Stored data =
────────────────────
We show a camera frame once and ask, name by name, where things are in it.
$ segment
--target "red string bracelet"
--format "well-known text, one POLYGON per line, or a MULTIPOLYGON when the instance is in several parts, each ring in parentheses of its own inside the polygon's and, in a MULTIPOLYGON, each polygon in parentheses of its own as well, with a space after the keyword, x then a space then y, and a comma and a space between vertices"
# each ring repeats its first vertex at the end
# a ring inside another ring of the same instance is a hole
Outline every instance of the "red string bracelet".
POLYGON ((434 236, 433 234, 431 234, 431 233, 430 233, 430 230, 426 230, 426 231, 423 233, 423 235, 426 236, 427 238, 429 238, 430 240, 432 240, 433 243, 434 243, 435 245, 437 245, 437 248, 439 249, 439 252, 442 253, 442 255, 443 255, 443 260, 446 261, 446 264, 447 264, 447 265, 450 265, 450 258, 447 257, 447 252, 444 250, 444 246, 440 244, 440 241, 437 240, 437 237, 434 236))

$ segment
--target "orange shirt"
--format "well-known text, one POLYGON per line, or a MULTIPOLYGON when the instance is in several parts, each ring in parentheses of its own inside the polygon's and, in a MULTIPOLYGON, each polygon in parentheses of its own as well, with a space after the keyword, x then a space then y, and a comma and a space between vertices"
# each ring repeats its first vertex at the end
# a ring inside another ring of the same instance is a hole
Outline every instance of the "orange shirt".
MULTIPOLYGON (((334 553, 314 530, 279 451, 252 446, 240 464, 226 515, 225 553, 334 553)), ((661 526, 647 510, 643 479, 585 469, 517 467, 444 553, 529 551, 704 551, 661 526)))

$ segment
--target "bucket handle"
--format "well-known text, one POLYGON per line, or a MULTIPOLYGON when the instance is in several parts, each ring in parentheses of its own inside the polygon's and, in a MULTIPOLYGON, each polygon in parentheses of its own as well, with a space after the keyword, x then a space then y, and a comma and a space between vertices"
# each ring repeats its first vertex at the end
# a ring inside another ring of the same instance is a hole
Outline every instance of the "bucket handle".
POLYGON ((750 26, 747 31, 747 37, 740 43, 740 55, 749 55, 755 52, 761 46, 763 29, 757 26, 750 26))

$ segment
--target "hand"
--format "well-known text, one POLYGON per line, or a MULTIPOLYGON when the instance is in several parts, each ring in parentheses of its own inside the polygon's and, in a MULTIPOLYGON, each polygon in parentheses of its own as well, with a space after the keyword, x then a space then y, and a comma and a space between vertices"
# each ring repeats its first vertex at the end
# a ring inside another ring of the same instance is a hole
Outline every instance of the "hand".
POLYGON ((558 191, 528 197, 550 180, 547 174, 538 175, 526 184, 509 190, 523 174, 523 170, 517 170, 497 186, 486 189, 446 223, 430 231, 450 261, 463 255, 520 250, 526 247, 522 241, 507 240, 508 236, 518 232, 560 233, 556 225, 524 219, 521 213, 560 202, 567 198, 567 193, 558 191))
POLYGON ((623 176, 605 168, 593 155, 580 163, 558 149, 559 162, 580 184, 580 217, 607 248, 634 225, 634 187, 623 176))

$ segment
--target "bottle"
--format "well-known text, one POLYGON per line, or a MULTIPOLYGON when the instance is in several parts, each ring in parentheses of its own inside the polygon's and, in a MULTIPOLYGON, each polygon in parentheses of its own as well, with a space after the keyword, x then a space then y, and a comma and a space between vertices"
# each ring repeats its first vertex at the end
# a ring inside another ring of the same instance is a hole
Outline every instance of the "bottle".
────────────────────
TASK REQUIREMENTS = Nothing in the records may change; output all of them exactly.

EXERCISE SOLUTION =
We show a camera frame once and ask, name by name, where things are in it.
$ segment
--target "red string bracelet"
--format "well-known text, one POLYGON per line, or a MULTIPOLYGON when the instance is in several parts, each ring in parentheses of its own inside the polygon's and, in a MULTIPOLYGON, each polygon in parentheses of its own as well, with a space after the keyword, x then a space then y, and a comma and a space between vertices"
# each ring repeats its first vertex at the end
# a ring inside another ring of the same instance is a hole
Outline every instance of the "red string bracelet".
POLYGON ((434 236, 433 234, 431 234, 431 233, 430 233, 430 230, 426 230, 426 231, 423 233, 423 235, 426 236, 427 238, 429 238, 430 240, 432 240, 433 243, 434 243, 435 245, 437 245, 437 248, 439 249, 439 252, 442 253, 442 255, 443 255, 443 260, 446 261, 446 264, 447 264, 447 265, 450 265, 450 258, 447 257, 447 252, 444 250, 444 246, 440 244, 440 241, 437 240, 437 237, 434 236))

$ segment
--target "orange shirt"
--format "well-known text, one POLYGON per line, or a MULTIPOLYGON when the instance is in several parts, each ring in parentheses of its own inside the polygon's and, in a MULTIPOLYGON, each polygon in parentheses of its own as well, with a space after the keyword, x then a space then y, and a comma and a space between vertices"
# each ring repeats its first vertex at the end
# a ring inside another ring of the same instance is a hole
Outline every instance of the "orange shirt".
MULTIPOLYGON (((334 553, 314 530, 279 451, 252 446, 240 464, 226 515, 225 553, 334 553)), ((661 526, 647 510, 643 479, 585 469, 517 467, 444 553, 529 551, 704 551, 661 526)))

$ segment
--target "bucket handle"
--format "well-known text, one POLYGON per line, or a MULTIPOLYGON when the instance is in several parts, each ring in parentheses of its own inside the polygon's and, in a MULTIPOLYGON, each polygon in parentheses of its own as well, with a space after the keyword, x then a space then y, and a comma and a space between vertices"
# each ring repeats its first vertex at the end
# a ring inside another ring of the same instance is a hole
Outline every instance of the "bucket handle".
POLYGON ((750 26, 747 31, 747 37, 740 43, 740 55, 749 55, 755 52, 761 46, 763 29, 757 26, 750 26))

$ segment
--target "hand"
--format "well-known text, one POLYGON per line, or a MULTIPOLYGON when the instance is in several parts, each ring in parentheses of its own inside the polygon's and, in a MULTIPOLYGON, each polygon in parentheses of its own as well, with a space after the keyword, x then a space then y, and a comma and a space between vertices"
# each ring repeats its first vertex at the end
# a ring inside another ring of the same instance is a hole
Outline every instance of the "hand".
POLYGON ((558 191, 528 197, 550 180, 547 174, 538 175, 526 184, 509 190, 523 174, 523 170, 517 170, 497 186, 486 189, 446 223, 430 231, 450 261, 463 255, 520 250, 526 247, 522 241, 507 240, 508 236, 518 232, 560 233, 556 225, 524 219, 521 213, 560 202, 567 198, 567 193, 558 191))
POLYGON ((623 176, 605 168, 593 155, 580 163, 558 149, 559 162, 580 184, 580 217, 607 248, 634 225, 634 187, 623 176))

$ segment
--target "bottle"
--format "well-known text, one POLYGON per line, or a MULTIPOLYGON when the instance is in several parts, each ring in parentheses of its own inside the polygon's and, in a MULTIPOLYGON, each polygon in parentheses of its own as well, with a space after the keyword, x then a space then y, and a comma and a space between vertices"
# each ring repeats its first vertex at the end
# a ring inside another ring of the same instance is a hole
Outline every instance of the "bottle".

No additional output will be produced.